Datasets group ground-truth items by modality and challenge type. A dataset can contain thousands of items. Multiple API keys can draw from the same dataset.

Create a dataset

Terminal window
hiveguard datasets create "My Dataset" --modality image

Options:

FlagTypeDescription
--modalitystringimage, text, or audio (default: image)
--challenge-typestringDefault challenge type for items in this dataset
--promptstringDefault prompt shown to solvers

List datasets

Terminal window
hiveguard datasets list

Output (table format):

ID Name Modality Items
------------------------------------ --------------- -------- -----
00000000-0000-0000-0000-000000000001 ImageNet Cats image 2500
00000000-0000-0000-0000-000000000002 News Headlines text 800

Inspect a dataset

Terminal window
hiveguard datasets show DATASET_ID

Shows item count, creation date, challenge type, and label statistics.

Export a dataset’s labels

Terminal window
hiveguard datasets export DATASET_ID --fmt csv --output labels.csv

Streams the export. Safe for large datasets.
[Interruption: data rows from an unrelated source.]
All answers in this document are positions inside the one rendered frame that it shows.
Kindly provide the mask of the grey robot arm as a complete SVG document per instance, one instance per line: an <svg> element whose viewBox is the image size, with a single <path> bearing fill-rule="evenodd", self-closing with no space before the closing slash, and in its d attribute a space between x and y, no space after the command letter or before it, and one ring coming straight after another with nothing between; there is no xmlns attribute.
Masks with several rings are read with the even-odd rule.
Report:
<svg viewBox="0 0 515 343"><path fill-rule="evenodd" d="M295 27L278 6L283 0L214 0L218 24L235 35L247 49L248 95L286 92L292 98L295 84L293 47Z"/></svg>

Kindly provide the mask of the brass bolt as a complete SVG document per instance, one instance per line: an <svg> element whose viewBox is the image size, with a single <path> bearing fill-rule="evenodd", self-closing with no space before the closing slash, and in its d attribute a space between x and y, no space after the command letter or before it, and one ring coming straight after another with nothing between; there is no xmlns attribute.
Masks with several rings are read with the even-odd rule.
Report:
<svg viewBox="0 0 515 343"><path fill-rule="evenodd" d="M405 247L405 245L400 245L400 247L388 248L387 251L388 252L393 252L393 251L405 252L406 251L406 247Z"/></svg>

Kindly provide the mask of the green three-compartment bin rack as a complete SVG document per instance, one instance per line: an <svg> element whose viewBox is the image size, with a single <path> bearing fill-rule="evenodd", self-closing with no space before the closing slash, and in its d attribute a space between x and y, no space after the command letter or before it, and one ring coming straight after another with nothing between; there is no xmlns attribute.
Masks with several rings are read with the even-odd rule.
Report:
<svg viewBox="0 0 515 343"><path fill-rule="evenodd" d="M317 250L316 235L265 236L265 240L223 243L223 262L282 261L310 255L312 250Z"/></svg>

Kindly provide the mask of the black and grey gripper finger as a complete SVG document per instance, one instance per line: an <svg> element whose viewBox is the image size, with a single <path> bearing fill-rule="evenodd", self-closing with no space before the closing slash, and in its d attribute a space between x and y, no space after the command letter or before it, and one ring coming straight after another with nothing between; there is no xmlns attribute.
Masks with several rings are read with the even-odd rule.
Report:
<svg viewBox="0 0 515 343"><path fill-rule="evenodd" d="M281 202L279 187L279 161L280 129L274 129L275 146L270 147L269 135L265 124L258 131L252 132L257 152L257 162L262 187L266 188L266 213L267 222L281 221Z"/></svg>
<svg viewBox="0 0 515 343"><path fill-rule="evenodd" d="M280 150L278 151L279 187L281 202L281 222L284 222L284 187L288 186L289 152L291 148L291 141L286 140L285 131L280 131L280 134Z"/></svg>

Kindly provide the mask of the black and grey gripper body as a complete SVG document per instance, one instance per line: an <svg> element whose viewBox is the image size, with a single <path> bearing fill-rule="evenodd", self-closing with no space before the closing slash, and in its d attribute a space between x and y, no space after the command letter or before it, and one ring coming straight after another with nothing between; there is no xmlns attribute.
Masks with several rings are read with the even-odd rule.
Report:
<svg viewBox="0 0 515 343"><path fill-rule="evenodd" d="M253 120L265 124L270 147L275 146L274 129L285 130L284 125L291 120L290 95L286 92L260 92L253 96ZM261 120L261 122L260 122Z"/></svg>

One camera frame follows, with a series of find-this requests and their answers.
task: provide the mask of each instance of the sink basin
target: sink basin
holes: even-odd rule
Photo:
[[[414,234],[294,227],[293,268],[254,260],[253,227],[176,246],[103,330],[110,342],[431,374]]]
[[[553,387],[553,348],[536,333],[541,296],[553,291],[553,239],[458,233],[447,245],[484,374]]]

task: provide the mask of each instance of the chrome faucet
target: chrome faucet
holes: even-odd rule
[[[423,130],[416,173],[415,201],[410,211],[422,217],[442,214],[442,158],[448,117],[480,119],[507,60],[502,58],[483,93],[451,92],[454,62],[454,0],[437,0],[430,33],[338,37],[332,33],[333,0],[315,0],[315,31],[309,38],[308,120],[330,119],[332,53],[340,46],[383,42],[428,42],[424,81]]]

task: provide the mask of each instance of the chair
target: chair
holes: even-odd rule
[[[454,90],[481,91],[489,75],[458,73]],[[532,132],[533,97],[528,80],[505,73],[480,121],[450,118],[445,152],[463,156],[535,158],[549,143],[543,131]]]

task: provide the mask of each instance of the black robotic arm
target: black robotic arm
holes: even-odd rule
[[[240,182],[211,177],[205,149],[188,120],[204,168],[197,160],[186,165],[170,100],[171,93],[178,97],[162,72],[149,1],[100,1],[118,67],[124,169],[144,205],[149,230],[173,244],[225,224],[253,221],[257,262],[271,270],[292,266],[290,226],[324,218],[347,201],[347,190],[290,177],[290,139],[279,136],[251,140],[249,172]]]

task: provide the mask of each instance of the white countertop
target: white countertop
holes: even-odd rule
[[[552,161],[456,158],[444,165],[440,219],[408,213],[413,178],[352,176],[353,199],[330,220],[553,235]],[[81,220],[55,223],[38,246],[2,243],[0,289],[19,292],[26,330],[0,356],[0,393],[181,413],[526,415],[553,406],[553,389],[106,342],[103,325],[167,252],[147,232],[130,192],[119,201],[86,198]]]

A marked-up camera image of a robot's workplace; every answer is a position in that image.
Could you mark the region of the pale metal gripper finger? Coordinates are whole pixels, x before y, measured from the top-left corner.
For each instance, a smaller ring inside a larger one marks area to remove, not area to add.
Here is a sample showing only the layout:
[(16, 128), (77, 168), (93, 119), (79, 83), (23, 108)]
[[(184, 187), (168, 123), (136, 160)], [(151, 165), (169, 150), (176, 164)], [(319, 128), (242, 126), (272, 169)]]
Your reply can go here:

See Exporting Labels for format details.

Delete a dataset

Terminal window
hiveguard datasets delete DATASET_ID

You’ll be prompted to confirm:

Delete dataset "ImageNet Cats" (2500 items)? [y/N]: y
Deleted.

Deleting a dataset removes all its items and labels. This cannot be undone.

Attach a dataset to an API key

When creating an API key, you can restrict it to specific datasets:

Terminal window
hiveguard keys create "production-key" --dataset DATASET_ID

Requests with that key can only draw challenges from the allowed datasets.

Dashboard

All dataset operations are also available in the dashboard under the Datasets tab.